- Problem description: Retype the material below exactly, from its first line through the line with "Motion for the"; the pictures stay out.

- Data extract:
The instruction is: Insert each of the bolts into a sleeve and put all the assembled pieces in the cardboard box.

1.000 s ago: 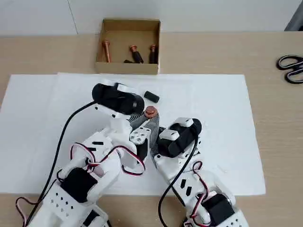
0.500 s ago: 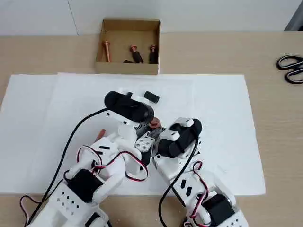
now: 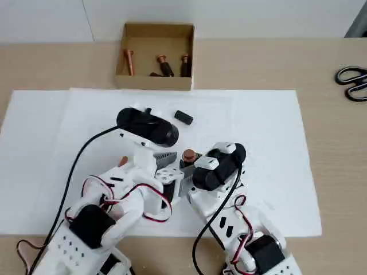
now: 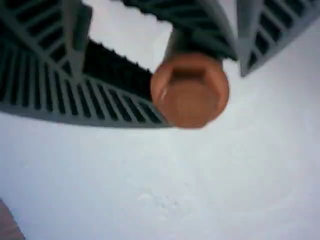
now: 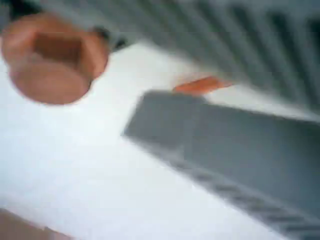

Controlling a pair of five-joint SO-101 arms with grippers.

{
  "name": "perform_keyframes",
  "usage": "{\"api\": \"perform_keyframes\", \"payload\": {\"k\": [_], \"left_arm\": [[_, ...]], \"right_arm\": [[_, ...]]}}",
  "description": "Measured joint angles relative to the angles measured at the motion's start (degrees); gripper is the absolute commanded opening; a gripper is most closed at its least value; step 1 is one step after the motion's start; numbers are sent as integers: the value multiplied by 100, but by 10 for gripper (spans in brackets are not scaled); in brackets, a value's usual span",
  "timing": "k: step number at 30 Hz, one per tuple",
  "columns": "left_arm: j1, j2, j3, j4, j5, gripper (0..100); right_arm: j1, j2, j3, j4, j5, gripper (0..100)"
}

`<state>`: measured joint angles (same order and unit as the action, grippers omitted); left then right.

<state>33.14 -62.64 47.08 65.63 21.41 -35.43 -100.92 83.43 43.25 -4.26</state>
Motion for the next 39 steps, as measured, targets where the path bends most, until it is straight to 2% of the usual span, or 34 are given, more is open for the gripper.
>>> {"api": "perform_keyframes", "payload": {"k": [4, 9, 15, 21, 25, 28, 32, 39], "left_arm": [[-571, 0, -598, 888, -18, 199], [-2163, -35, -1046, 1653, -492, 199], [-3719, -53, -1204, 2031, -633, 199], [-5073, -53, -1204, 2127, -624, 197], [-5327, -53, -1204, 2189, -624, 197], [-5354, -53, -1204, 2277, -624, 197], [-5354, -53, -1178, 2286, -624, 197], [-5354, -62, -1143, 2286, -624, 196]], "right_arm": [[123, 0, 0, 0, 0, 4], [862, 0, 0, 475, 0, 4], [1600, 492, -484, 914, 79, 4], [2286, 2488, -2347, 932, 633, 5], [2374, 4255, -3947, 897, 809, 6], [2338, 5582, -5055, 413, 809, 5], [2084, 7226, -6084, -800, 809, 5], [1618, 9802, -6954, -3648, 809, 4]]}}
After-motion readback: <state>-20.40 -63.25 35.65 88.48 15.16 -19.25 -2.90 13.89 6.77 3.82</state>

- Solution:
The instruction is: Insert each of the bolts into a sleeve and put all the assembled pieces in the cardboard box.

1.000 s ago: 
0.500 s ago: 
now: 
now: 
now: 

Controlling a pair of five-joint SO-101 arms with grippers.

{
  "name": "perform_keyframes",
  "usage": "{\"api\": \"perform_keyframes\", \"payload\": {\"k\": [_], \"left_arm\": [[_, ...]], \"right_arm\": [[_, ...]]}}",
  "description": "Measured joint angles relative to the angles measured at the motion's start (degrees); gripper is the absolute commanded opening; a gripper is most closed at its least value; step 1 is one step after the motion's start; numbers are sent as integers: the value multiplied by 100, but by 10 for gripper (spans in brackets are not scaled); in brackets, a value's usual span",
  "timing": "k: step number at 30 Hz, one per tuple",
  "columns": "left_arm: j1, j2, j3, j4, j5, gripper (0..100); right_arm: j1, j2, j3, j4, j5, gripper (0..100)"
}

`<state>`: measured joint angles (same order and unit as the action, grippers omitted); left then right.

<state>33.14 -62.64 47.08 65.63 21.41 -35.43 -100.92 83.43 43.25 -4.26</state>
Motion for the next 39 steps, as measured, targets where the path bends most, until it is straight to 2% of the usual span, or 34 are given, more is open for the gripper.

Whatever the exercise asked has now been answered.